• Task details
Your output is the line containing "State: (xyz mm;" plus all lines after it to the end of the records, reproduced exactly, with nothing else.

• Data to use
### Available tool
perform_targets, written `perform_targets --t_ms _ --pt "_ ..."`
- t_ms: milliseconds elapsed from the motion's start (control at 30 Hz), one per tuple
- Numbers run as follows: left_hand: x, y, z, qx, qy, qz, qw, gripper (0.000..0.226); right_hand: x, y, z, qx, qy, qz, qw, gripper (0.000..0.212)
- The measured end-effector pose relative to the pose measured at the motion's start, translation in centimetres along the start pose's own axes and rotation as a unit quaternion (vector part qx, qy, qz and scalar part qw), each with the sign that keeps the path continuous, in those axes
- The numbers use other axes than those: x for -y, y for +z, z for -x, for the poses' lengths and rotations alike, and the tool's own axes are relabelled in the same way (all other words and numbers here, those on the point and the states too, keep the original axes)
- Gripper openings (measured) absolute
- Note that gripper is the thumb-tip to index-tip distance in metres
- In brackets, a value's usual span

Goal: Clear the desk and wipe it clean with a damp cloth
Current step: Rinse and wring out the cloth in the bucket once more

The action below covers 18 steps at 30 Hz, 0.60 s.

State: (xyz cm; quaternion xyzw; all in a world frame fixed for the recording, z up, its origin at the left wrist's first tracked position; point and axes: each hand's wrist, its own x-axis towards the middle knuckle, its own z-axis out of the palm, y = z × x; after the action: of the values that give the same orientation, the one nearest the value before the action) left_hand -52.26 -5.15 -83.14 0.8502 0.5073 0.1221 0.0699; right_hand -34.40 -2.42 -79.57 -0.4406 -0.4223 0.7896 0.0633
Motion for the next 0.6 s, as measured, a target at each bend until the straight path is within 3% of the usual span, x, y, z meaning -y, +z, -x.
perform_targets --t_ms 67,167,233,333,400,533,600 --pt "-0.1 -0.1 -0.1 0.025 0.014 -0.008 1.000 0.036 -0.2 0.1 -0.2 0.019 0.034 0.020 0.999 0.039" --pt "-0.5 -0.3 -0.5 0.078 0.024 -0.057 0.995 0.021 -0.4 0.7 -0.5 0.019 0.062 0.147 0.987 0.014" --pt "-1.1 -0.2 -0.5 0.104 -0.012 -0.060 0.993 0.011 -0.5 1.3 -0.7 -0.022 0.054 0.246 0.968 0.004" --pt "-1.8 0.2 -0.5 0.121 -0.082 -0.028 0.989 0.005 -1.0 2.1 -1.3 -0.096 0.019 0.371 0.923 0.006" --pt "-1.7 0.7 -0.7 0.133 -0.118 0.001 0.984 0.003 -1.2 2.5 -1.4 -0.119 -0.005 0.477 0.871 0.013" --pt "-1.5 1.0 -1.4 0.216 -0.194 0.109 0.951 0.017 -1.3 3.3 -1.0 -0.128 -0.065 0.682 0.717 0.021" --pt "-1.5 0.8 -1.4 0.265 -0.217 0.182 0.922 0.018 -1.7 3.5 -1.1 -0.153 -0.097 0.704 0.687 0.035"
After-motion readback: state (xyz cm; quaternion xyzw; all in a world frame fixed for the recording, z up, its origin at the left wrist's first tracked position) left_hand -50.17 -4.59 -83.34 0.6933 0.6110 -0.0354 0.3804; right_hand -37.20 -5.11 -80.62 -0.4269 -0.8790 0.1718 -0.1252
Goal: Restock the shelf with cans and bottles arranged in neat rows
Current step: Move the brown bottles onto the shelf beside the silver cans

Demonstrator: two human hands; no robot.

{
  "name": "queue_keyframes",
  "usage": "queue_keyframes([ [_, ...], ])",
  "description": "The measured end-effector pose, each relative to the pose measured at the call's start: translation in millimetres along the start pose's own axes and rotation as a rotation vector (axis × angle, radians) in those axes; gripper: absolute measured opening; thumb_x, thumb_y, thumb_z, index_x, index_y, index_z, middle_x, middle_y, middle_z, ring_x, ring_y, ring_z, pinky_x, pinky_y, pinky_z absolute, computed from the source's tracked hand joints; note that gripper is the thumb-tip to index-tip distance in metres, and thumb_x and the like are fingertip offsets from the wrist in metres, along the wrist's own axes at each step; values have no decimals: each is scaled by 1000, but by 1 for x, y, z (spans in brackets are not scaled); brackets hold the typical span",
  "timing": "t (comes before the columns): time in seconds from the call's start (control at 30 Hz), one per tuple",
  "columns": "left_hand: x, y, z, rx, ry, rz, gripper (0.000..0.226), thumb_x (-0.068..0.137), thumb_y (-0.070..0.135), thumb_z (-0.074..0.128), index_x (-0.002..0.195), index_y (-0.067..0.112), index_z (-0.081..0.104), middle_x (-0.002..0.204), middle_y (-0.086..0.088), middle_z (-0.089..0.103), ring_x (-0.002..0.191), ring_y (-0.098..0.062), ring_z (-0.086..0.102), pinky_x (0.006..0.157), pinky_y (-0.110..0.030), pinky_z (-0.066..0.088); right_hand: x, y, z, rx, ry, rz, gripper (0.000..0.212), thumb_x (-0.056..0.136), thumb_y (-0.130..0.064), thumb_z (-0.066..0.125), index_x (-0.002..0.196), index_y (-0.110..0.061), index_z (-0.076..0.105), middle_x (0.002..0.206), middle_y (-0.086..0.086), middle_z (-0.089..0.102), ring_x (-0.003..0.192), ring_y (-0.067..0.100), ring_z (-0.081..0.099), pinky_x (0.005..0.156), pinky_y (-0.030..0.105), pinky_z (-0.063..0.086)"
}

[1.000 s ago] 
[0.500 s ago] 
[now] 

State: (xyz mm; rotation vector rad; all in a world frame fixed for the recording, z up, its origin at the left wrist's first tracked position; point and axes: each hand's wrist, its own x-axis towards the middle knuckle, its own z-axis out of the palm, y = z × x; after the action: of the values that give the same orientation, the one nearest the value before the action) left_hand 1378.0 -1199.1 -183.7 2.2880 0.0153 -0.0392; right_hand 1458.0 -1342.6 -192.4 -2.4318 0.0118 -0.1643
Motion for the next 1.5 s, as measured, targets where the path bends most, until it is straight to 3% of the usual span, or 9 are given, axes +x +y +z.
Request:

• Reply to the task
State: (xyz mm; rotation vector rad; all in a world frame fixed for the recording, z up, its origin at the left wrist's first tracked position; point and axes: each hand's wrist, its own x-axis towards the middle knuckle, its own z-axis out of the palm, y = z × x; after the action: of the values that give the same orientation, the one nearest the value before the action) left_hand 1378.0 -1199.1 -183.7 2.2880 0.0153 -0.0392; right_hand 1458.0 -1342.6 -192.4 -2.4318 0.0118 -0.1643
Motion for the next 1.5 s, as measured, targets where the path bends most, until it is straight to 3% of the usual span, or 9 are given, axes +x +y +z.
Request:

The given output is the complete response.